Collected data section start

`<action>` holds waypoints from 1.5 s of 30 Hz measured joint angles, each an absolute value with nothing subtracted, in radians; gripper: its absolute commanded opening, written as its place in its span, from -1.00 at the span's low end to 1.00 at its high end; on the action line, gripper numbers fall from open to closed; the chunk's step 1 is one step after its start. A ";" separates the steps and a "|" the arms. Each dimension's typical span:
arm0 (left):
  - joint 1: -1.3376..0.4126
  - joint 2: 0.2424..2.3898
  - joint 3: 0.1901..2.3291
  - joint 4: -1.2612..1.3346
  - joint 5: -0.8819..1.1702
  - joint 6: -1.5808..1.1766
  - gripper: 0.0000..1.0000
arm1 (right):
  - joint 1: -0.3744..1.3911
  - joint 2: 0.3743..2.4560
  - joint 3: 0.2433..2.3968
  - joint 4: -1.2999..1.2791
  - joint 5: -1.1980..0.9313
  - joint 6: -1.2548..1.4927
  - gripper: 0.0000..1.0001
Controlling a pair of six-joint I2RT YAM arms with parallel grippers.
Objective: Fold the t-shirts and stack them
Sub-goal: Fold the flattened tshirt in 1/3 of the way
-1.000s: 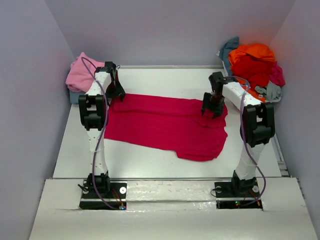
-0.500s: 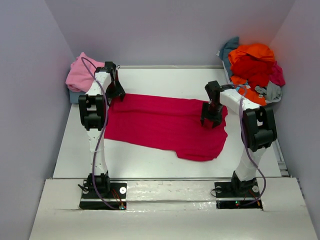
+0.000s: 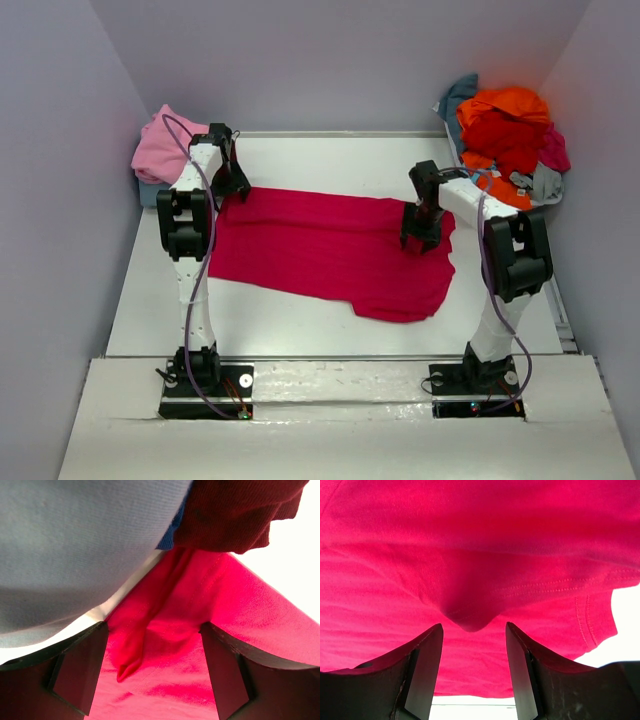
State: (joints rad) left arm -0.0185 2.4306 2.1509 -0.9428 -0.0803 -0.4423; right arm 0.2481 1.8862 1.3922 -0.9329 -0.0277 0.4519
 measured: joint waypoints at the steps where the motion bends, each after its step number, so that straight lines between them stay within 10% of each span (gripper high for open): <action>1: -0.018 2.431 2.151 -0.943 -0.079 -0.442 0.74 | 0.248 1.889 1.392 -0.929 -0.028 0.452 0.17; 7: -0.017 2.431 2.151 -0.943 -0.076 -0.442 0.74 | 0.252 1.925 1.392 -0.902 -0.040 0.451 0.10; 20: -0.017 2.428 2.144 -0.937 -0.076 -0.442 0.74 | 0.270 1.939 1.391 -0.889 -0.045 0.448 -0.82; 45: -0.017 2.426 2.142 -0.935 -0.075 -0.442 0.74 | 0.305 1.936 1.539 -0.997 -0.061 0.443 -0.86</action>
State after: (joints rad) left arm -0.0166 2.4264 2.1418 -0.9352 -0.0750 -0.4423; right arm 0.3054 1.9362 1.5387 -0.9966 -0.0608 0.4431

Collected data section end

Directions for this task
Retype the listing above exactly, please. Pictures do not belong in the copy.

Reply
`<action>` holds waypoints from 1.5 s of 30 Hz measured joint angles, each an absolute value with nothing subtracted, in radians; gripper: its absolute commanded opening, written as its place in its span, from -1.00 at the span's low end to 1.00 at its high end; on the action line, gripper numbers fall from open to closed; the chunk's step 1 is one step after its start. A ";" separates the steps and a "|" the arms. Each dimension's typical span:
arm0 (left):
  - joint 1: -1.3376..0.4126
  - joint 2: 0.2424..2.3898
  - joint 3: 0.1901..2.3291
  - joint 4: -1.2612..1.3346
  - joint 5: -0.8819..1.1702
  - joint 6: -1.5808..1.1766
  - gripper: 0.0000..1.0000
arm1 (right):
  - joint 1: -0.3744..1.3911
  - joint 2: 0.3743..2.4560
  - joint 3: 0.2433..2.3968
  - joint 4: -1.2999..1.2791
  - joint 5: -1.1980..0.9313
  - joint 6: -1.2548..1.4927
  - gripper: 0.0000..1.0001
Controlling a pair of six-joint I2RT YAM arms with parallel grippers.
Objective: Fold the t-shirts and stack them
Sub-goal: Fold the flattened tshirt in 1/3 of the way
-1.000s: 
-0.500s: 
+0.000s: 
State: (joints rad) left arm -0.0185 2.4306 2.1509 -0.9428 -0.0803 -0.4423; right arm 0.2481 1.8862 1.3922 -0.9329 -0.0277 0.4519
 measured: joint waypoints at the steps where the motion bends, each after its step number, so that straight lines between them stay within 10% of each span (gripper high for open): <action>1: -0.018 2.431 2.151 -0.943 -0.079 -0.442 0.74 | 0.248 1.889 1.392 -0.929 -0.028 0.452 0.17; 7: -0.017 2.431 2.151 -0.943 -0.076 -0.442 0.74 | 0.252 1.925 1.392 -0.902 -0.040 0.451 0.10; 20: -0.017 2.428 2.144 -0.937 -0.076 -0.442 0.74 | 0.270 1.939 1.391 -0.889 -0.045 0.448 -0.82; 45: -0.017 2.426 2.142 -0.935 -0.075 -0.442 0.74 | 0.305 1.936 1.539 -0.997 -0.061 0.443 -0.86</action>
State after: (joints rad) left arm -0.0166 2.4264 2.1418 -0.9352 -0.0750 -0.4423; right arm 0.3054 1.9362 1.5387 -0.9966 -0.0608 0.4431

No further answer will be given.